The function \(f\) is defined by \(f(x) = \frac{{{{\rm{e}}^x} + {{\rm{e}}^{ - x}}}}{2}\) .

  (i)     Obtain an expression for \({f^{(n)}}(x)\) , the nth derivative of \(f(x)\) with respect to \(x\).

  (ii)     Hence derive the Maclaurin series for \(f(x)\) up to and including the term in \({x^4}\) .

  (iii)     Use your result to find a rational approximation to \(f\left( {\frac{1}{2}} \right)\) .

  (iv)     Use the Lagrange error term to determine an upper bound to the error in this approximation.

Use the integral test to determine whether the series \(\sum\limits_{n = 1}^\infty  {\frac{{\ln n}}{{{n^2}}}} \) is convergent or divergent.

(i)     \({f^{(n)}}(x) = \frac{{{{\rm{e}}^x} + {{( - 1)}^n}{{\rm{e}}^{ - x}}}}{2}\)     (M1)A1

(ii)     Coefficient of \({x^n} = \frac{{{f^{(n)}}(0)}}{{n!}}\)     (M1)

\( = \frac{{1 + {{( - 1)}^n}}}{{2n!}}\)     (A1)

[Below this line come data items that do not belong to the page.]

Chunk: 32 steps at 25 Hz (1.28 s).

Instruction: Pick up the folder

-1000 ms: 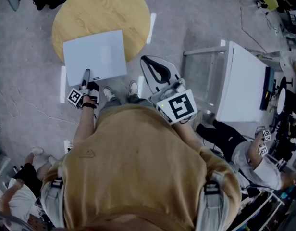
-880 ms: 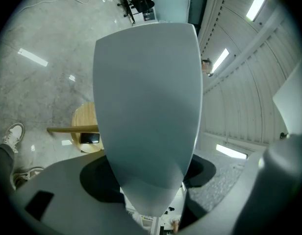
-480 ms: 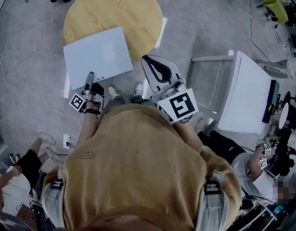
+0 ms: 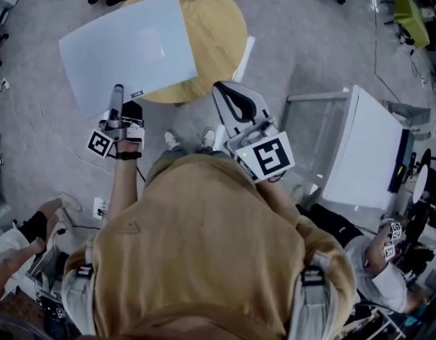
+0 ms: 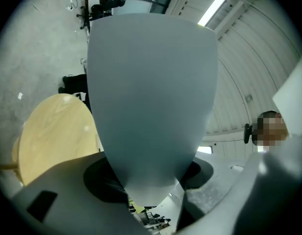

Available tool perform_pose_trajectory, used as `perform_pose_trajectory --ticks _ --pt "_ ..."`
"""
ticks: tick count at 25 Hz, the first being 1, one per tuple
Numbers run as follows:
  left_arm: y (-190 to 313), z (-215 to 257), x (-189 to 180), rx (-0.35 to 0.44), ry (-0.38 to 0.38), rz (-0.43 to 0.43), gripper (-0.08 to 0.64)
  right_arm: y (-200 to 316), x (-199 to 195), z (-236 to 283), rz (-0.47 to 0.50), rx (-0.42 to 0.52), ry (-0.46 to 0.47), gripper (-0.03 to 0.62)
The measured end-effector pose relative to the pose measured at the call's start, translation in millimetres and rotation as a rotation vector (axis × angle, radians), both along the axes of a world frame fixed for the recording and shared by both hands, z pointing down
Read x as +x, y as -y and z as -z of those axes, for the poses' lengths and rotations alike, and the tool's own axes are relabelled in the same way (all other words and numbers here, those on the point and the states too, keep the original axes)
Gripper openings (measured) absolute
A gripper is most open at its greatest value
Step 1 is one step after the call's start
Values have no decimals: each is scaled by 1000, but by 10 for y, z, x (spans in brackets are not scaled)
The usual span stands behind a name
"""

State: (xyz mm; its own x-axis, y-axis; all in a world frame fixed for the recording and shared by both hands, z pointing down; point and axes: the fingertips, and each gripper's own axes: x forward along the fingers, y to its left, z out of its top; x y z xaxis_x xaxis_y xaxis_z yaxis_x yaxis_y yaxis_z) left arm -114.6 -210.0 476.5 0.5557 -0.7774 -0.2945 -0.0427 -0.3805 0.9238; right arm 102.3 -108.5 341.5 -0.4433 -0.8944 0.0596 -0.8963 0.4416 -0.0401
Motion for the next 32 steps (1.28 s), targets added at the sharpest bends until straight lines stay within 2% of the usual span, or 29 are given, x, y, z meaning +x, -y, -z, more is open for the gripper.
perform_pose_trajectory --ticks 3,8,16,22,26,32 --pt "44 422 -31 55 -11 40 272 -23 -16 56 -3 18 9 0" --pt "76 913 -184 146 18 118 272 -44 -8 -42 8 15 -23 0" --pt "99 1530 -695 283 40 251 272 87 -112 -51 -1 40 -21 0" --pt "-54 1998 -1004 393 152 376 272 117 -152 204 -17 99 -12 0" --pt "-194 2220 -1264 444 193 442 272 91 -153 370 -30 142 -15 0" --pt "-322 2461 -1208 522 268 494 273 126 163 515 -69 191 -22 0"
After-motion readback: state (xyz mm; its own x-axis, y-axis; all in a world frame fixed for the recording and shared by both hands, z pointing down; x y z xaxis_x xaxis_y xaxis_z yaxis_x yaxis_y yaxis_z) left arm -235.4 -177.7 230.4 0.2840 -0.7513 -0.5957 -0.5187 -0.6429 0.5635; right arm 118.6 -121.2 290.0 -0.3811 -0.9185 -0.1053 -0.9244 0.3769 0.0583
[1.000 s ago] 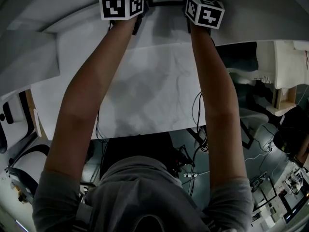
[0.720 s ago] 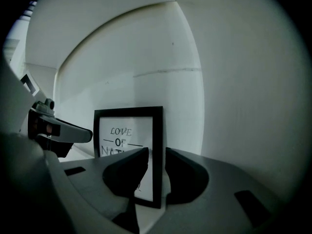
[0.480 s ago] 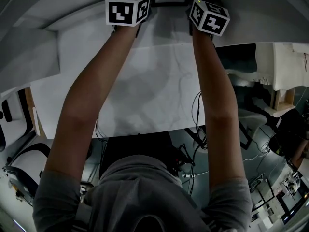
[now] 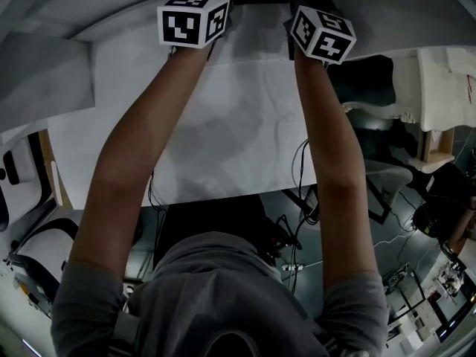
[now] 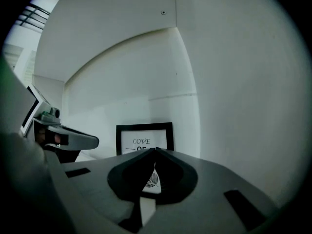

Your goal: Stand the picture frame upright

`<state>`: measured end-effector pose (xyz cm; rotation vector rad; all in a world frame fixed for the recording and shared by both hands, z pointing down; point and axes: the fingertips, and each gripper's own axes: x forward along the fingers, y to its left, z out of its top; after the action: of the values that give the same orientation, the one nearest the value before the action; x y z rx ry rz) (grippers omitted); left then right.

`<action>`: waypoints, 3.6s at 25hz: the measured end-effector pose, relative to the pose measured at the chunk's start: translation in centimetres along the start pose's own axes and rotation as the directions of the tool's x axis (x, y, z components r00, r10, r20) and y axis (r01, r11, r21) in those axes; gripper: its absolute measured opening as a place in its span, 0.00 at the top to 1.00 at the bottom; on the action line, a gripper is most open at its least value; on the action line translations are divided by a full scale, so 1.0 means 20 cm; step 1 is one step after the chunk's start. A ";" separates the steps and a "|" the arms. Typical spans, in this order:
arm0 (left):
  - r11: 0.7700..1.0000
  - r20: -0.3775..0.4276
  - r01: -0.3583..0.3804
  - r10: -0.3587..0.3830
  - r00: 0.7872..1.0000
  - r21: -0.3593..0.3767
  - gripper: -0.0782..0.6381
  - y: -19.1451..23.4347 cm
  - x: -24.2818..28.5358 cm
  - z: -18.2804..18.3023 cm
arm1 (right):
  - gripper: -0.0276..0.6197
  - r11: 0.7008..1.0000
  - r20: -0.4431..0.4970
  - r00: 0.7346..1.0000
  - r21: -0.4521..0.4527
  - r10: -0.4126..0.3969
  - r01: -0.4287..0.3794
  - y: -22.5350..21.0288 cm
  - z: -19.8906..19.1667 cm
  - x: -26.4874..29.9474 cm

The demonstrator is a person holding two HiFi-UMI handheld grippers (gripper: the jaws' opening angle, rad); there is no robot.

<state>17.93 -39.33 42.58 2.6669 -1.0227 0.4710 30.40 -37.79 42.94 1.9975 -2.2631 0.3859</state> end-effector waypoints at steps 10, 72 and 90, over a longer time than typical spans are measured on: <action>0.999 0.067 0.040 -0.040 0.997 0.002 0.88 -0.10 -0.21 0.04 | 0.92 1.000 0.045 0.999 0.030 0.005 -0.007 0.06 0.06 -0.25; 0.997 0.330 -0.071 0.055 0.942 0.036 0.88 -0.43 -2.01 -0.03 | 0.92 0.992 0.194 0.974 0.032 0.118 -0.126 0.66 0.34 -2.00; 0.985 0.319 -0.173 0.166 0.933 -0.006 0.88 -0.81 -2.14 -0.23 | 0.92 0.978 0.181 0.962 0.006 0.205 -0.210 0.53 0.23 -2.22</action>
<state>-1.99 -0.42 28.63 2.7445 -1.3529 0.0780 26.48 4.94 26.61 1.8807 -2.6016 0.2600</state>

\(f(x) = 1 + \frac{{{x^2}}}{2} + \frac{{{x^4}}}{{24}} +  \ldots \)     A1

(iii)     Putting \(x = \frac{1}{2}\)     M1

\(f(0.5) = 1 + \frac{1}{8} + \frac{1}{{16 \times 24}} = \frac{{433}}{{384}}\)     (M1)A1

(iv)     Lagrange error term \( = \frac{{{f^{(n + 1)}}(c)}}{{(n + 1)!}}{x^{n + 1}}\)     M1

\( = \frac{{{f^{(5)}}(c)}}{{120}} \times {\left( {\frac{1}{2}} \right)^5}\)     A1

\({{f^{(5)}}(c)}\) is an increasing function because – any valid reason, e.g. plotted a graph, positive derivative, increasing function minus a decreasing function, so this is maximized when \(x = 0.5\) .     R1

Therefore upper bound \( = \frac{{({{\rm{e}}^{0.5}} - {{\rm{e}}^{ - 0.5}})}}{{2 \times 120}} \times {\left( {\frac{1}{2}} \right)^5}\)     M1

\( = 0.000136\)     A1

[13 marks]

We consider \(\int_1^\infty  {\frac{{\ln x}}{{{x^2}}}} {\rm{d}}x = \int_1^\infty  {\ln x{\rm{d}}x} \left( { - \frac{1}{2}} \right)\)     M1A1

\( = \left[ { - \frac{{\ln x}}{x}} \right]_1^\infty  + \int_1^\infty  {\frac{{1x}}{{{x^2}}}} {\rm{d}}x\)     A1A1

\( = \left[ { - \frac{{\ln x}}{x}} \right]_1^\infty  - \left[ {\frac{1}{x}} \right]_1^\infty \)     A1

Now \(\mathop {\lim }\limits_{x \to \infty } \left( {\frac{1}{x}} \right) = 0\)     R1

\(\mathop {\lim }\limits_{x \to \infty } \left( {\frac{{\ln x}}{x}} \right) = \mathop {\lim }\limits_{x \to \infty } \left( {\frac{1}{x}} \right) = 0\)     M1A1

The integral is convergent with value \(1\) and so therefore is the series.      R1

[9 marks]